Overall, renewable energy has accounted for 41.5% of all climate tech funding since 2012, the largest among the 11 categories covered in the report.

“Renewable sources of energy such as solar and wind have reached a levelized cost of energy that is lower than traditional fossil fuels – without the need for government subsidies,” said ABC Impact chief investment officer Than Shao Ming.

John Colombo, the Indonesia manager for Clime Capital, said he anticipates growing emphasis on projects that address the needs of electricity grids and industrial customers by providing renewable solutions coupled with storage to facilitate a reliable supply of power.

The agriculture sector, which is responsible for 21% of greenhouse gas emissions according to a study by Rhodium Group, is also being impacted by sustainable farming technologies and food tech startups developing alternatives to meat consumption.

“Increasingly, investors understand that they can meet climate goals by seeking out opportunities in complementary industries,” said Circulate Capital investment partner Caroline Wee, while adding that the financial sector is becoming more focused on the climate impacts of plastics and waste.
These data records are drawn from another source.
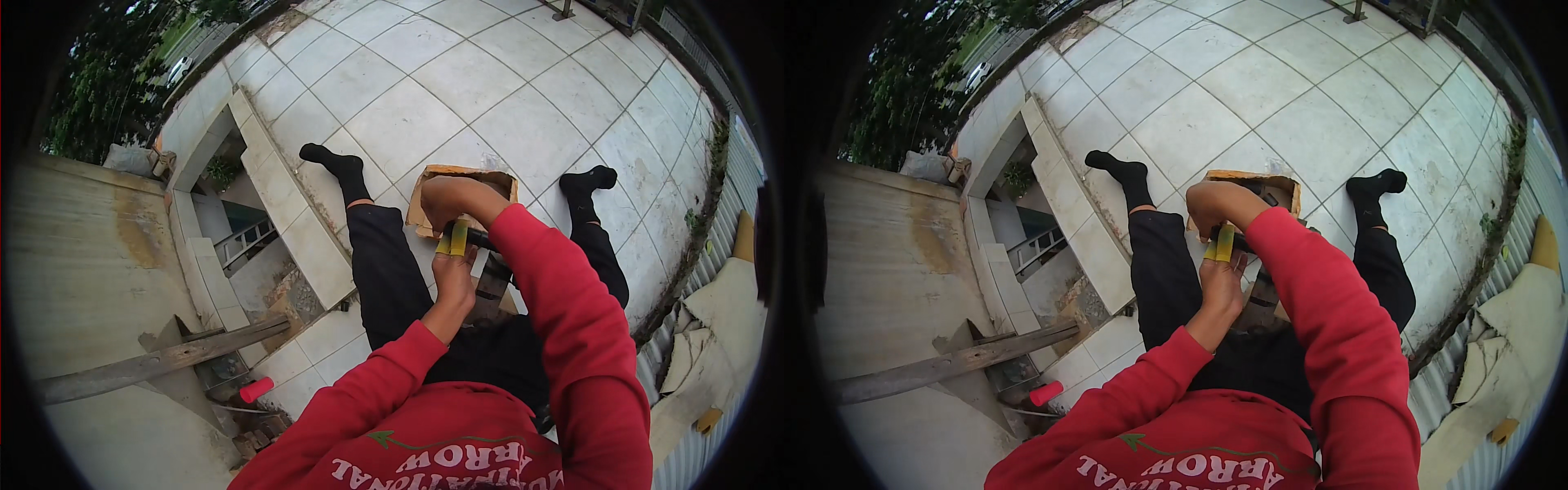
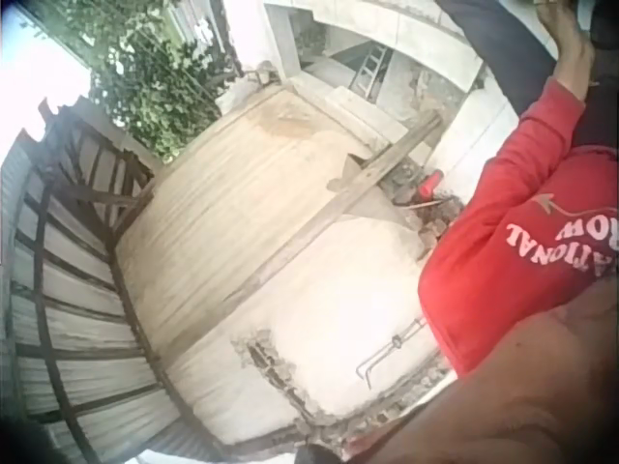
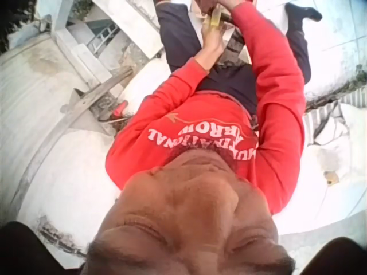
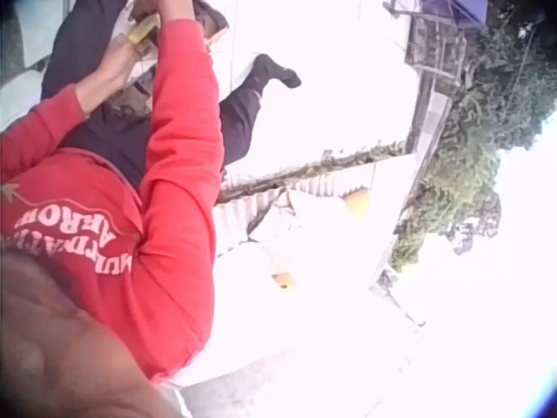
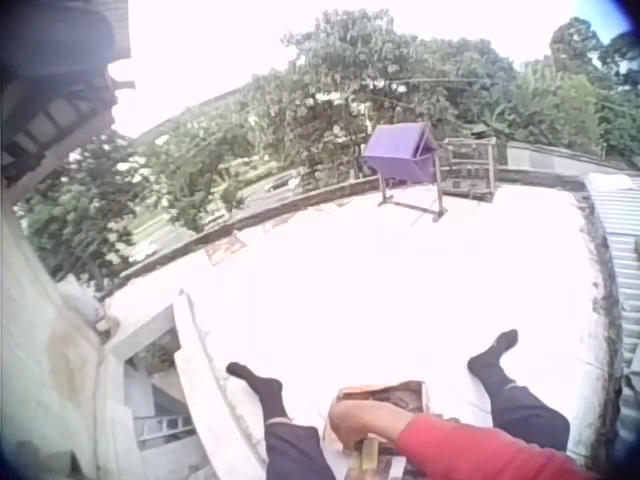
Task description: The recorder is sitting on a tiled roof or terrace, taking small plastic or rubber components from a cardboard box and a pile on the floor, and assembling them onto a green metal fixture or vice.
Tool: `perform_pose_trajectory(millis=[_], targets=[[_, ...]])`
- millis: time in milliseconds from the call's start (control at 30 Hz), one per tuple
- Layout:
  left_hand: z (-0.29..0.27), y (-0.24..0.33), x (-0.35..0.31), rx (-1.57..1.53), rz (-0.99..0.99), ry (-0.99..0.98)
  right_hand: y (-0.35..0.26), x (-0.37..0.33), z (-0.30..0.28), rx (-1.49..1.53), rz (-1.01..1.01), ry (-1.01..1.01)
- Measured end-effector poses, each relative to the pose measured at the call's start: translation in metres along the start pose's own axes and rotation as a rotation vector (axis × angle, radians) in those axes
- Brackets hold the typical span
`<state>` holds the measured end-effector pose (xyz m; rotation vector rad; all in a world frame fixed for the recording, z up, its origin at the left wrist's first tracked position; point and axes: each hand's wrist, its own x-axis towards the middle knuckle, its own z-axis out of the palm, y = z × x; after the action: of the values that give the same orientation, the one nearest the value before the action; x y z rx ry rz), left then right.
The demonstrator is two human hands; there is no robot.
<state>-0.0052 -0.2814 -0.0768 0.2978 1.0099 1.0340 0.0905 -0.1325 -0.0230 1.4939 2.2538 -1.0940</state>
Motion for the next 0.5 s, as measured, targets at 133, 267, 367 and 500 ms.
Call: perform_pose_trajectory(millis=[133, 267, 367, 500], targets=[[-0.002, 0.001, 0.001, 0.000, -0.005, -0.004, -0.005, -0.008, -0.008, 0.072, 0.047, -0.030], [0.001, 0.004, 0.000, 0.009, 0.002, -0.016, -0.004, -0.007, -0.012, 0.109, 0.090, -0.049], [-0.001, 0.000, 0.001, 0.007, 0.007, -0.016, -0.002, -0.005, -0.006, 0.069, 0.053, 0.023], [0.002, 0.000, 0.000, 0.032, -0.001, 0.010, -0.001, -0.007, -0.001, 0.095, 0.067, 0.056]])
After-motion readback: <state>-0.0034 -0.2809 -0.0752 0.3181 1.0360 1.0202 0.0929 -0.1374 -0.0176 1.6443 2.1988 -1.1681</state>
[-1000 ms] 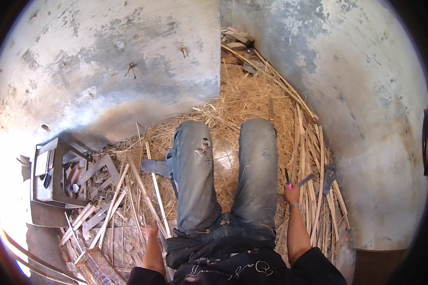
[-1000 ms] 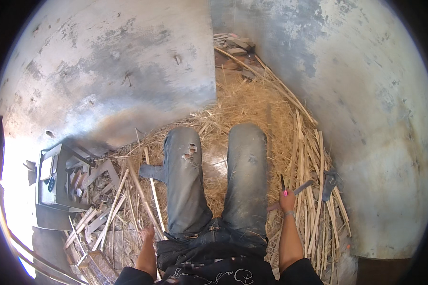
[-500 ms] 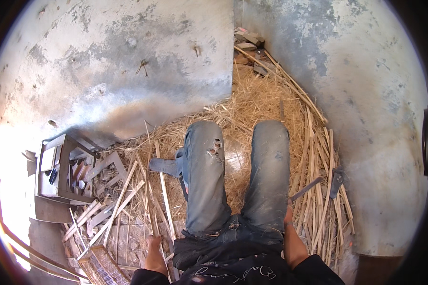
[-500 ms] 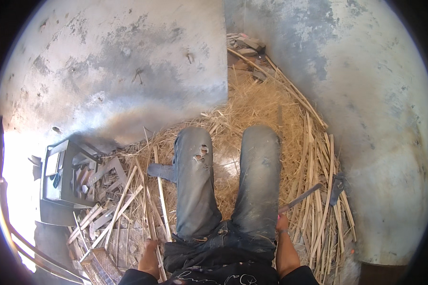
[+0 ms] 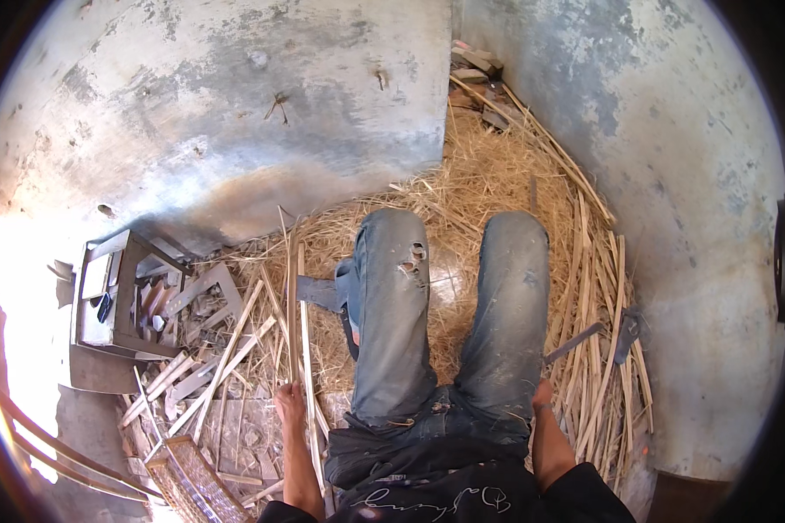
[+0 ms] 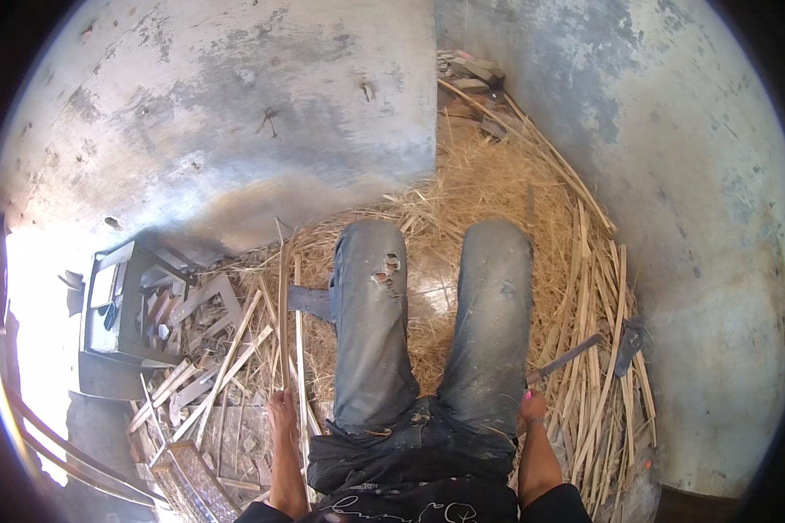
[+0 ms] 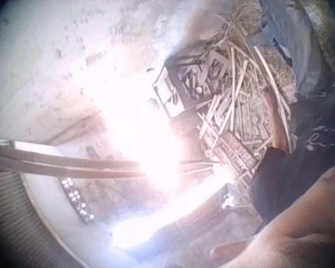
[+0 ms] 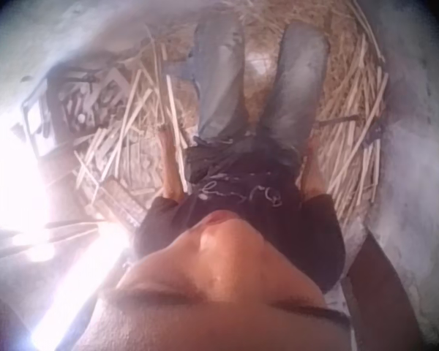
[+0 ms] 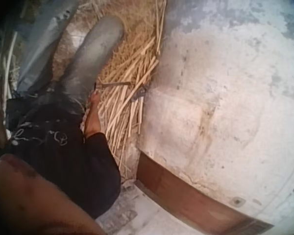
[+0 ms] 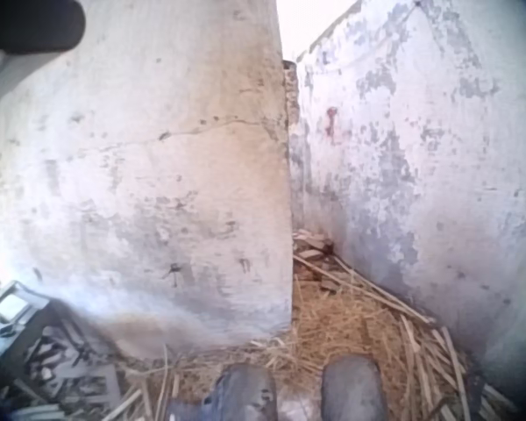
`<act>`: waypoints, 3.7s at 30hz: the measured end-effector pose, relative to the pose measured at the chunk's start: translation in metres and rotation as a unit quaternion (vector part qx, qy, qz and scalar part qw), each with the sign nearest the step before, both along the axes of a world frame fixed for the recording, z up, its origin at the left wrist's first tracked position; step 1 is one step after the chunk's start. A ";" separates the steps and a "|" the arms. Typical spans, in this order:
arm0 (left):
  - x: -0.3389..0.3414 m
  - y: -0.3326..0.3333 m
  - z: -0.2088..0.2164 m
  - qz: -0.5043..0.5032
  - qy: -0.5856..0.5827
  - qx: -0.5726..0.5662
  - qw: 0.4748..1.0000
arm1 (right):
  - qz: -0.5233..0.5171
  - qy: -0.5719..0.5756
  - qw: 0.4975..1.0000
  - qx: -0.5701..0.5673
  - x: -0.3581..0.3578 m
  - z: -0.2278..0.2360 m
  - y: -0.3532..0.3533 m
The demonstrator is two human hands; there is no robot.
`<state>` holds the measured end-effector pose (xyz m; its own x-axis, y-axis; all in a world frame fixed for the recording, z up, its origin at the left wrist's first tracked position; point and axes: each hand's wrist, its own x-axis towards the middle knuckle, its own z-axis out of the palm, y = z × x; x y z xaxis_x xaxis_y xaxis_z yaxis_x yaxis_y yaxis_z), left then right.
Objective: The person sits on the floor and whittles a long bamboo stick using a small knife, shaving off thin strips to smooth and shape the wood.
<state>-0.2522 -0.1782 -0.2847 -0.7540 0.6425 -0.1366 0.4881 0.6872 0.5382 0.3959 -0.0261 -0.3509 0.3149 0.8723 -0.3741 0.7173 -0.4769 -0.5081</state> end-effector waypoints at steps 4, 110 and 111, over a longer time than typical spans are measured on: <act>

Thanks to investments in deep technologies, advanced materials and high-tech industrial products with decarbonization knock-on effects are contributing to the global effort to decarbonise. RWDC, the developer of Solon, an environmentally friendly alternative to petroleum-based materials for single-use plastics, is the second most funded climate tech company on our list.

Other companies in the advanced material space include producers of nanofiltration systems SEPPURE and SOLV8 Technology, graphene producer Graphene Life and Fortuna Cools, which makes sustainably sourced insulation products.

Many deep tech solutions have the potential to fast-track decarbonisation and contribute to the fight against climate change. In fact, three of the most active investors in the climate tech space are deep tech-focused fund managers. They are Singapore-based SEEDS Capital, global venture firm SOSV and UK-headquartered Entrepreneur First.

These deep-tech investors have the unique ability to cross-pollinate resources between relevant scientific fields, laboratories and world-class universities, allowing for new technological innovations to reach the market faster and helping startups avoid long gestation periods.

Although EF has decided to shut down its Singapore operations next year, it is leaving the city-state’s deep tech landscape in a far better position than when it first set up shop in 2016. Our recent joint study with Enterprise Singapore finds that investments in Singapore’s deep tech space in the first nine months of this year grew 90.9% year-on-year to $1.64 billion. This follows a 165.7% growth in the same period of 2021.